An Enterprise Software Buying Guide, Part III: Need Identification

In our last post on enterprise software buying, we discussed the formation of a cross-functional team … critical to the identification of your true needs. In today’s post, we discuss the proper process for identifying and documenting your true software needs which helps you identify the solutions that are capable of meeting your fundamental needs and helps your negotiator avoid the “unnecessary modules trap” that we’ll discuss later in the series.

2. Document Your Needs

Once you have your selection team in place, the first task to accomplish is the documentation of what your organization needs the solution to do. This does not mean you document your current systems; this does not mean you document your current processes; and this definitely does not mean you use a “checklist” from a trade rag or a free RFP template. It means you sit down and spell out what your current problems are, what your preferred solutions are, and how you intend to functionally meet them with a new software solution.

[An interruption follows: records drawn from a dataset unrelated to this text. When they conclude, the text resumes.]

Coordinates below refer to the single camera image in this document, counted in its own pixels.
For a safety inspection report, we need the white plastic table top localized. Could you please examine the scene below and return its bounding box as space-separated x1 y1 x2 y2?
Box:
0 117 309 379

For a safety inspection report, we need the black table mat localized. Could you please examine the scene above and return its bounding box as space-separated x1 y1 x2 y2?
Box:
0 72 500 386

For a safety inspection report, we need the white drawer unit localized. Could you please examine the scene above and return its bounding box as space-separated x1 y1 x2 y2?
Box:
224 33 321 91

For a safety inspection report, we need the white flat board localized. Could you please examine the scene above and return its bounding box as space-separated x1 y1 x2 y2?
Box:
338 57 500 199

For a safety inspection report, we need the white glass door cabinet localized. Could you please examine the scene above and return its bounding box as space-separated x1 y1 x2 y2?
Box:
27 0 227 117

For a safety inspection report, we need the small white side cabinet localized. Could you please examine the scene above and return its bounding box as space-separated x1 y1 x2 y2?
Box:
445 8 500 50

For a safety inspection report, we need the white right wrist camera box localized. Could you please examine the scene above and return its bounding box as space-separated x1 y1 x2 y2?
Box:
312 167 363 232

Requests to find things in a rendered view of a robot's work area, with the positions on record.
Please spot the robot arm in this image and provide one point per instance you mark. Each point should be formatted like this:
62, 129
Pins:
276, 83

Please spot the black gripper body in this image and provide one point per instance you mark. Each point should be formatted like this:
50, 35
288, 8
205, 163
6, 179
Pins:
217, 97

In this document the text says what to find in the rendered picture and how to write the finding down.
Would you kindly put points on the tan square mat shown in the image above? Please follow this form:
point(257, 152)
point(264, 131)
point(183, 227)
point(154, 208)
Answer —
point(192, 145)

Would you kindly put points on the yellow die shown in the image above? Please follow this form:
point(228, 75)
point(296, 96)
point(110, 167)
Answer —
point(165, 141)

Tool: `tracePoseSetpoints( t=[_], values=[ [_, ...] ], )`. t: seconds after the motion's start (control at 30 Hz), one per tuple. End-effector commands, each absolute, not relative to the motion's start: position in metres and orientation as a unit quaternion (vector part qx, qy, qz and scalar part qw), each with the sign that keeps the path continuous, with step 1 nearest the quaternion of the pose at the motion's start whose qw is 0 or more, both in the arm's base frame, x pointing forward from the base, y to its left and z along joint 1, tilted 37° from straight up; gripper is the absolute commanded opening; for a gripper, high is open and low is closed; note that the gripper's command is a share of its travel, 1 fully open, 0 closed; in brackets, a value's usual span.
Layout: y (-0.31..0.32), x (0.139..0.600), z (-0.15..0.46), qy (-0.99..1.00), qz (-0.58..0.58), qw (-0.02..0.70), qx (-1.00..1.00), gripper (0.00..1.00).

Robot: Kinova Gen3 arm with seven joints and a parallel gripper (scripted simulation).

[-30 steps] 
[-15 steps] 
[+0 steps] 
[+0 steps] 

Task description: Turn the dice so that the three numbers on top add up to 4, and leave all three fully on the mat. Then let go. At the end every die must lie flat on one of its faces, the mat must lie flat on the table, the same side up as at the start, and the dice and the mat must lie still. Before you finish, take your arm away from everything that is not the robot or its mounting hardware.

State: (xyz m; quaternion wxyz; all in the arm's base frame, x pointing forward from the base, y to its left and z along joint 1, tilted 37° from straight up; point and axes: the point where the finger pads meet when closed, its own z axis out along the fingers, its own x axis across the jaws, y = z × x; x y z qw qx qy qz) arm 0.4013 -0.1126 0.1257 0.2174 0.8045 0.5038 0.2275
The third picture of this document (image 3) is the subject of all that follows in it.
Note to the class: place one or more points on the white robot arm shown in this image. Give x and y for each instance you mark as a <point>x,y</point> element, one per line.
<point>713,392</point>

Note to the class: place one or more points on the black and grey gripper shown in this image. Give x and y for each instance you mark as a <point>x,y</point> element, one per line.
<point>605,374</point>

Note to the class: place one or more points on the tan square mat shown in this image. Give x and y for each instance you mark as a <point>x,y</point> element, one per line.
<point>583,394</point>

It’s key to focus on process-oriented functional descriptions at this stage as “features” are irrelevant. It’s not how many features a product has, as you won’t use most of them anyway (consider Microsoft Word as an example), but how many functions it can perform relative to your business (and process) needs.

Some important points to consider at this stage of the selection process are:

  • What are my current issues?
    Software should solve problems, not create new ones. If you need to get your procurement process under control, but the new software doesn’t have any workflow management capabilities, you’ll end up having one more thing to manage.
  • What do I need the new system to do?
    What are your big problems? Data collection? Analysis? Reporting? Order Tracking? Logistics and Network Management? That is what you need the new system to do, not what your vendor, trade rag, analyst, or even your favorite blogger tells you.
  • Who will be using the new system, who will be using the new system the most, and what are the most common tasks that will be performed in the new system?
    Sounds obvious … but in reality, this important question is often overlooked. I see people buy systems time and time again simply because they have a “feature” that a competing product doesn’t have. What’s wrong with that you ask? Well, when the feature is only used once a month, or once a quarter, and could easily be accomplished in an external tool through a simple data export, and the “cost” of the feature is a significantly larger price tag or a lack of usability with respect to common functionality that is needed every day, an undue focus on a single “feature” becomes counter-productive. If a vendor is playing the “feature” game, chances are their “functionality” is lacking.
    The only way to truly maximize value from any system you buy is to make sure it supports all of the common functions needed by all of your regular users. The “3-click” rule should apply just as it does in good web design. If a regular user can’t access a common function in 3 clicks, it doesn’t matter how easy it is for the manager who only logs on once a month to access what is likely, in effect, a stale and meaningless report. Remember, even the Harvard Business Review was quick to point out that “feature”-based “enhancements” don’t necessarily deliver results commensurate with costs.
  • What data do we need to collect, what information do we need to compute, and what knowledge do we need to get out?
    If it’s a data intensive application, make sure it’s very simple to get large amounts of data into the system, using the native formats in which you are able to acquire the data. If it’s a decision support tool, make sure the analytics you need are present, easy to use, and templateable (as this is the best way to support junior users).
  • Where, and how, will our users be using the system?
    If your only users are buyers and finance who will always be at their desks on their big-screen workstations with their high-speed connections, you can buy just about anything and it will work well. But if you need to support road warrior buyers who are always on the road visiting factories with intermittent internet access that’s sometimes restricted to slow dial up or cell-phone connections, you better make sure it has a stable off-line fat-client mode that only pulls down/pushes up new data, in a compressed format, on an as-needed basis. If it locks up for 30 minutes every time your user signs on to the network, it’s more useless than a brick (which can at least be used to prop the door open as you show the vendor out in a Jazz Style Exit).
  • What existing systems does the new system need to interface with?
    If your organization just spent eight figures on an ERP, then even if it’s not a mandate, your new system will need to interface with the ERP. Buying a contract management system? It should interface with your e-Sourcing and e-Procurement systems. And so on. Equally important, don’t be fooled by vendors who create artificial dependencies between products that really don’t have any dependencies on each other. This legedermain is common in e-sourcing software, and forces you to buy more than you need. If the vendor has introduced an artificial dependency that requires purchase of an unrelated module, demand the unrelated module for free.
  • What are our operating environment constraints?
    If your IT department can only support Windows, that’s a major limiting factor. You need to understand all of your limiting hardware and software factors (operating systems, databases, application servers, hardware environments, etc.) before you identify potential solutions, or you might get all the way to the contract signing only to find out IT can’t support the system, forcing you to go back to square one.